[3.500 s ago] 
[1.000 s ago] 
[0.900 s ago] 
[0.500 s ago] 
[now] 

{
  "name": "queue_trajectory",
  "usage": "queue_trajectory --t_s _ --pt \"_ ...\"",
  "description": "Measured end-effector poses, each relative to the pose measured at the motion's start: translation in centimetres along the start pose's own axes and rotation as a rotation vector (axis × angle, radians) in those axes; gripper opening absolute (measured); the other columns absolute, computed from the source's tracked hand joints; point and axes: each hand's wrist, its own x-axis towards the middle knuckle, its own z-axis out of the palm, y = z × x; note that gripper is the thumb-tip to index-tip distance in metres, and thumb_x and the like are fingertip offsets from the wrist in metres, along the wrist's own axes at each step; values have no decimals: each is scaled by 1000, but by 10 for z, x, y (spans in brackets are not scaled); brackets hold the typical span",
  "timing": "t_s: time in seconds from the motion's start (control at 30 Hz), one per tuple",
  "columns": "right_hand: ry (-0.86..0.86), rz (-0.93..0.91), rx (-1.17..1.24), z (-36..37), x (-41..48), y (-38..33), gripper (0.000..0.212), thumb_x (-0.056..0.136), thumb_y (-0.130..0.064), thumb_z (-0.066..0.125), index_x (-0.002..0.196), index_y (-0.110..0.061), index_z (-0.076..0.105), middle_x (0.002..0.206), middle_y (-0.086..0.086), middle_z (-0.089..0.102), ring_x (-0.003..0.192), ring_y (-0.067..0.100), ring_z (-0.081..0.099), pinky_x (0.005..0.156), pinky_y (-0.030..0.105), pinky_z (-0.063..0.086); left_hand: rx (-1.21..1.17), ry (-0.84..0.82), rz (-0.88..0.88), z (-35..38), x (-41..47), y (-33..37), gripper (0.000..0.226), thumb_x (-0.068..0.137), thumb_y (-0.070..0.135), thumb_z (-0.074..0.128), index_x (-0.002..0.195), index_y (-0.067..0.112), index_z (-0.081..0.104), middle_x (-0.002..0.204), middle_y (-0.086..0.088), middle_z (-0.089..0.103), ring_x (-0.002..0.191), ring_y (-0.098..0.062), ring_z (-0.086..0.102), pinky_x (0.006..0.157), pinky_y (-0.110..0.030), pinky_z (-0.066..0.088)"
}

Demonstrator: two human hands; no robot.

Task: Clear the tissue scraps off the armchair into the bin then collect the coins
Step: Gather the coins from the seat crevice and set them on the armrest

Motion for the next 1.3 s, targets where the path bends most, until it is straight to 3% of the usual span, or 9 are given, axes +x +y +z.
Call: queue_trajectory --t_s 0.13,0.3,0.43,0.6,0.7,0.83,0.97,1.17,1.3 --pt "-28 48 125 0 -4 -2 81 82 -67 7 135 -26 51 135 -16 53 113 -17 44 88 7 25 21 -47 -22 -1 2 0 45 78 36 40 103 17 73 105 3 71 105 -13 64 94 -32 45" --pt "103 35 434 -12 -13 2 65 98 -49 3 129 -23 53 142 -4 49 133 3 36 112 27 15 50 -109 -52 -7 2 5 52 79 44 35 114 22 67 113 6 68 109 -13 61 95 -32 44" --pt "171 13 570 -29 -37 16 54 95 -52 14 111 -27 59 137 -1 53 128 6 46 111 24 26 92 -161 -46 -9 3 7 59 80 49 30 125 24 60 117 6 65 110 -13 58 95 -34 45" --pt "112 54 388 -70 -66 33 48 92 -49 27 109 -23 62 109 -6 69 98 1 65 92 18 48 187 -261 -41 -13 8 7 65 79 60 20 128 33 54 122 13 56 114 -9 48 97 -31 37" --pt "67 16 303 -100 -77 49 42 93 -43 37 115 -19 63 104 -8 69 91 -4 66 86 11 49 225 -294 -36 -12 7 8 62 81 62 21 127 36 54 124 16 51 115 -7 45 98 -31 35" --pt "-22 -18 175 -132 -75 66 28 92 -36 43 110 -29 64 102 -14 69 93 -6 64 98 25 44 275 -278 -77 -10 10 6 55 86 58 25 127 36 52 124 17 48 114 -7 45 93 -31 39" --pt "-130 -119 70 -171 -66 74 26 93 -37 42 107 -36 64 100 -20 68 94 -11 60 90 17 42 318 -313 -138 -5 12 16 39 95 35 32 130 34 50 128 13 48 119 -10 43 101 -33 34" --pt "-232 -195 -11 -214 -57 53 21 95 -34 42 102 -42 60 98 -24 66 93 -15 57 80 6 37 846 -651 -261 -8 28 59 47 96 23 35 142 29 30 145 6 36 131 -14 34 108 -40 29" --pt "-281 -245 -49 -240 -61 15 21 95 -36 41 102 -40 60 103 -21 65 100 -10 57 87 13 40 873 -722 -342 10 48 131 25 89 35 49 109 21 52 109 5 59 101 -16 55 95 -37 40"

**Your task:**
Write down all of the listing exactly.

**Expected output:**
[3.500 s ago] 
[1.000 s ago] 
[0.900 s ago] 
[0.500 s ago] 
[now] 

{
  "name": "queue_trajectory",
  "usage": "queue_trajectory --t_s _ --pt \"_ ...\"",
  "description": "Measured end-effector poses, each relative to the pose measured at the motion's start: translation in centimetres along the start pose's own axes and rotation as a rotation vector (axis × angle, radians) in those axes; gripper opening absolute (measured); the other columns absolute, computed from the source's tracked hand joints; point and axes: each hand's wrist, its own x-axis towards the middle knuckle, its own z-axis out of the palm, y = z × x; note that gripper is the thumb-tip to index-tip distance in metres, and thumb_x and the like are fingertip offsets from the wrist in metres, along the wrist's own axes at each step; values have no decimals: each is scaled by 1000, but by 10 for z, x, y (spans in brackets are not scaled); brackets hold the typical span",
  "timing": "t_s: time in seconds from the motion's start (control at 30 Hz), one per tuple",
  "columns": "right_hand: ry (-0.86..0.86), rz (-0.93..0.91), rx (-1.17..1.24), z (-36..37), x (-41..48), y (-38..33), gripper (0.000..0.212), thumb_x (-0.056..0.136), thumb_y (-0.130..0.064), thumb_z (-0.066..0.125), index_x (-0.002..0.196), index_y (-0.110..0.061), index_z (-0.076..0.105), middle_x (0.002..0.206), middle_y (-0.086..0.086), middle_z (-0.089..0.102), ring_x (-0.003..0.192), ring_y (-0.067..0.100), ring_z (-0.081..0.099), pinky_x (0.005..0.156), pinky_y (-0.030..0.105), pinky_z (-0.063..0.086); left_hand: rx (-1.21..1.17), ry (-0.84..0.82), rz (-0.88..0.88), z (-35..38), x (-41..47), y (-33..37), gripper (0.000..0.226), thumb_x (-0.068..0.137), thumb_y (-0.070..0.135), thumb_z (-0.074..0.128), index_x (-0.002..0.195), index_y (-0.067..0.112), index_z (-0.081..0.104), middle_x (-0.002..0.204), middle_y (-0.086..0.088), middle_z (-0.089..0.103), ring_x (-0.002..0.191), ring_y (-0.098..0.062), ring_z (-0.086..0.102), pinky_x (0.006..0.157), pinky_y (-0.110..0.030), pinky_z (-0.066..0.088)"
}

Demonstrator: two human hands; no robot.

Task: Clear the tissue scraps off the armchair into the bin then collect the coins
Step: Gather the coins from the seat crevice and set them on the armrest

Motion for the next 1.3 s, targets where the path bends most, until it is straight to 3% of the usual span, or 9 are given, axes +x +y +z.
Call: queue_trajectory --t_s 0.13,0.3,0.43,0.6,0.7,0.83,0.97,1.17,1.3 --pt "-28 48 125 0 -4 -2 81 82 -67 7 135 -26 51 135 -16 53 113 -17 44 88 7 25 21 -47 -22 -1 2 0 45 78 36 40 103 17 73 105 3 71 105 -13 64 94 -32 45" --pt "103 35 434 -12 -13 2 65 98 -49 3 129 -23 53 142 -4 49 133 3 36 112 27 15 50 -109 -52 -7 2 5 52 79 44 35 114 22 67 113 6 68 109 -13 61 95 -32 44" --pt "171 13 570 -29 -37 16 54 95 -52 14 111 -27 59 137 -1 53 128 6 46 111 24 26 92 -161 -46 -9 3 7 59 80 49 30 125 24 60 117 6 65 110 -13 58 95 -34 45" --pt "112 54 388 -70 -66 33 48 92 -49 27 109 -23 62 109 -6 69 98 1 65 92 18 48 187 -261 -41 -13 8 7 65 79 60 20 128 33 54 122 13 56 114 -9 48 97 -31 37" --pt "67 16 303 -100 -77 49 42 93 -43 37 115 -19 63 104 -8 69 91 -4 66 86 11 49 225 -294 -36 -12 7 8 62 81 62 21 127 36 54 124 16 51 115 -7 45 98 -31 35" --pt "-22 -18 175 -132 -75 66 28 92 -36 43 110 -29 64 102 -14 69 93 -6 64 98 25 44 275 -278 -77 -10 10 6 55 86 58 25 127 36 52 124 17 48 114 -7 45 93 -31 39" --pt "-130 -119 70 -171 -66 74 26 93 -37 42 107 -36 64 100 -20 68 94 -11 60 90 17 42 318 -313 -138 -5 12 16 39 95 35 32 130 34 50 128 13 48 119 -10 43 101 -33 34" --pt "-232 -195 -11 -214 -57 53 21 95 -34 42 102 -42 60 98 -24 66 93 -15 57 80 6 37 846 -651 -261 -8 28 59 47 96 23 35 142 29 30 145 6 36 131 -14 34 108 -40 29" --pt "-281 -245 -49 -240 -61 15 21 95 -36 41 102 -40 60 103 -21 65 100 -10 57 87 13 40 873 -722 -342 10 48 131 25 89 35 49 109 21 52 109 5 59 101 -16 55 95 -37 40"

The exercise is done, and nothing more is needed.